§ **PROBLEM REQUIREMENTS**: Reproduce the records exactly, beginning with their first line and ending with the line that contains "Where can the silver gripper right", and output nothing more.

-------------------------

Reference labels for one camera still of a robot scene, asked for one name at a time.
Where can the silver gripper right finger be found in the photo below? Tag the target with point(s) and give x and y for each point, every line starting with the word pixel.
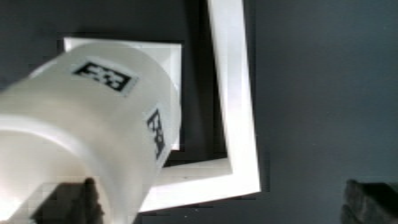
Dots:
pixel 369 206

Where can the white fence frame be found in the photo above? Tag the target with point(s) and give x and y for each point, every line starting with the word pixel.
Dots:
pixel 222 178

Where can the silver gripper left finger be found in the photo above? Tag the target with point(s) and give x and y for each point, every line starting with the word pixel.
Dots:
pixel 67 204

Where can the white lamp shade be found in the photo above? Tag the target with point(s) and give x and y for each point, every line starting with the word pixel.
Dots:
pixel 53 153

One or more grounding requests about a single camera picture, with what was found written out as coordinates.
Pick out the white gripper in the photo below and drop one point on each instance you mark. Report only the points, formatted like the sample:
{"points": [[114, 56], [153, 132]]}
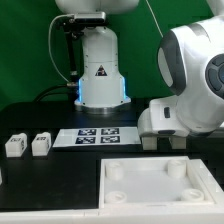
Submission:
{"points": [[160, 119]]}

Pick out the white square tabletop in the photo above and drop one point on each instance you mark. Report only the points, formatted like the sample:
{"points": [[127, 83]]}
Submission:
{"points": [[151, 181]]}

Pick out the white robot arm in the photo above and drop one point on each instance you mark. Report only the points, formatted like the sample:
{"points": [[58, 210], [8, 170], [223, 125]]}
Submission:
{"points": [[190, 59]]}

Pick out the white sheet with AprilTags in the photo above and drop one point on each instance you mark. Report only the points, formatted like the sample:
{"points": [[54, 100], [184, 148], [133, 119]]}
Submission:
{"points": [[97, 136]]}

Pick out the white L-shaped obstacle fixture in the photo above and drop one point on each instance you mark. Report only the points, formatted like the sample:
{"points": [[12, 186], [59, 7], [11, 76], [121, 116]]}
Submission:
{"points": [[169, 214]]}

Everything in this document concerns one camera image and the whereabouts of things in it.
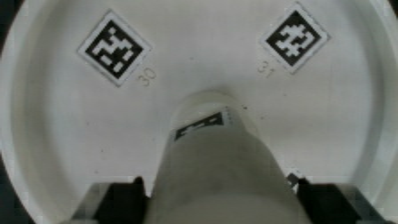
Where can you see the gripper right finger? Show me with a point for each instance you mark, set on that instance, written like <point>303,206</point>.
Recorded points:
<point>335,204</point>

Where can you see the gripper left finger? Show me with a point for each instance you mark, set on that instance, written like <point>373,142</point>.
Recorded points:
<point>113,204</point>

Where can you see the white cylindrical table leg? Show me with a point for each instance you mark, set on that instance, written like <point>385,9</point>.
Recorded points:
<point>220,184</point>

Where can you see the white round table top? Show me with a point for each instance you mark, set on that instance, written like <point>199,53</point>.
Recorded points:
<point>106,59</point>

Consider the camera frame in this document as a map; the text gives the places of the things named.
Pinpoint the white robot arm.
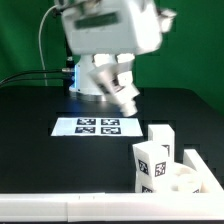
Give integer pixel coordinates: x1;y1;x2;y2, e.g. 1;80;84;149
58;0;163;106

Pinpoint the black cable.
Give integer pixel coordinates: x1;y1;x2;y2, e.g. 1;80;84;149
0;68;75;84
0;75;74;88

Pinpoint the black cable lower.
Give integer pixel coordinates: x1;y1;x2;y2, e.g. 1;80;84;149
0;75;74;88

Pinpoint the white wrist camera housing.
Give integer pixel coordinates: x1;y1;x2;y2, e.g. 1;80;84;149
157;8;177;33

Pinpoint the grey camera cable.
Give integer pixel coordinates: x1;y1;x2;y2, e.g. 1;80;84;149
37;3;68;87

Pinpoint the black cable upper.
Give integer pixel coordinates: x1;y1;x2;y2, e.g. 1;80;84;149
0;68;75;84

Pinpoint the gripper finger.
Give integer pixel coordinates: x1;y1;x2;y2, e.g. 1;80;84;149
115;53;135;87
93;54;114;67

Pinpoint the white marker tag sheet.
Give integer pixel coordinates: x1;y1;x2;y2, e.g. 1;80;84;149
51;117;143;137

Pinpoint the white L-shaped fence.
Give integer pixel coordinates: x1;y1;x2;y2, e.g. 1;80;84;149
0;150;224;222

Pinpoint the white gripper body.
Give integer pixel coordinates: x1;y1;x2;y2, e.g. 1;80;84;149
62;0;162;55

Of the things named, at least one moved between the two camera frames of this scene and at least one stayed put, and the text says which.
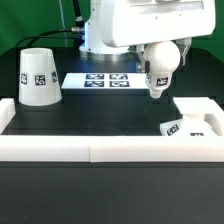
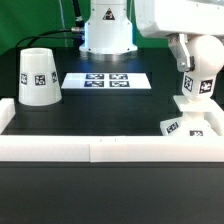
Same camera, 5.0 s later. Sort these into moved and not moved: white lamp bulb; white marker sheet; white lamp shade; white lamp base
Moved: white lamp bulb
Not moved: white lamp base; white marker sheet; white lamp shade
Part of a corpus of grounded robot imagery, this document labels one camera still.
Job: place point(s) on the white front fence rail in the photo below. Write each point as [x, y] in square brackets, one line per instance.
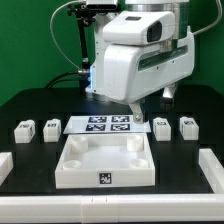
[112, 209]

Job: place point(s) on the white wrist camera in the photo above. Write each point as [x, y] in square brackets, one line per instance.
[140, 28]

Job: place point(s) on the black camera pole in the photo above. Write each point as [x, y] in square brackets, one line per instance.
[84, 19]

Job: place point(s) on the white left fence piece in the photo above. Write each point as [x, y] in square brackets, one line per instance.
[6, 165]

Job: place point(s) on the grey camera on pole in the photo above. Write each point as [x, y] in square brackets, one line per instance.
[103, 5]

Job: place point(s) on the white square table top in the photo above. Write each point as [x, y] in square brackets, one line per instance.
[105, 160]

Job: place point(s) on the white marker sheet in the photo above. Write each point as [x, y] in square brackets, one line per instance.
[105, 124]

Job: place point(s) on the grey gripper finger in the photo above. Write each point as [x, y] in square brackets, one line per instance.
[167, 98]
[137, 112]

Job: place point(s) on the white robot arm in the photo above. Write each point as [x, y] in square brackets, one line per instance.
[178, 7]

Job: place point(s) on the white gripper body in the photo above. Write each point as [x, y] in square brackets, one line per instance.
[131, 72]

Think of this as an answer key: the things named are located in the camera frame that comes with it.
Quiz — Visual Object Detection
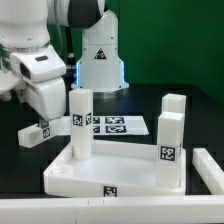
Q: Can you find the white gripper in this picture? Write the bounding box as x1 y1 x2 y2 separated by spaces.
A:
19 77 66 129

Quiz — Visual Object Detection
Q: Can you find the white desk top tray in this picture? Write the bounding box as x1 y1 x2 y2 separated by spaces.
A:
43 140 186 198

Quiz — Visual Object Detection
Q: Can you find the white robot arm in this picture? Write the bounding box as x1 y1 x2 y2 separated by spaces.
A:
0 0 129 128

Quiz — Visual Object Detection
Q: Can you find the white right fence bar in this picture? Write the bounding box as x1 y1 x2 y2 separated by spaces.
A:
192 148 224 195

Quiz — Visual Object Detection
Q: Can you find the white fence bar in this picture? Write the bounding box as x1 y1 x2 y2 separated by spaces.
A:
0 195 224 224
192 148 224 195

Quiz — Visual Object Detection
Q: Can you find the white front fence bar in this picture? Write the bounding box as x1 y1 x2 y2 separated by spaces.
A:
0 195 224 224

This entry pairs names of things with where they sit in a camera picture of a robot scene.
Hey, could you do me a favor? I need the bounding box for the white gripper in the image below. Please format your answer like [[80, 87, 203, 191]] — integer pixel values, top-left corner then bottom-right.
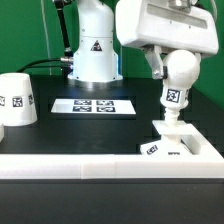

-------------------------

§ **EXERCISE RESULT**:
Reference labels for one camera still of a robot scene, asked for one name at a time.
Where can the silver gripper right finger be found in the photo below? Tag the target with point(s) and give x and y for each point, every line starting with the word pixel.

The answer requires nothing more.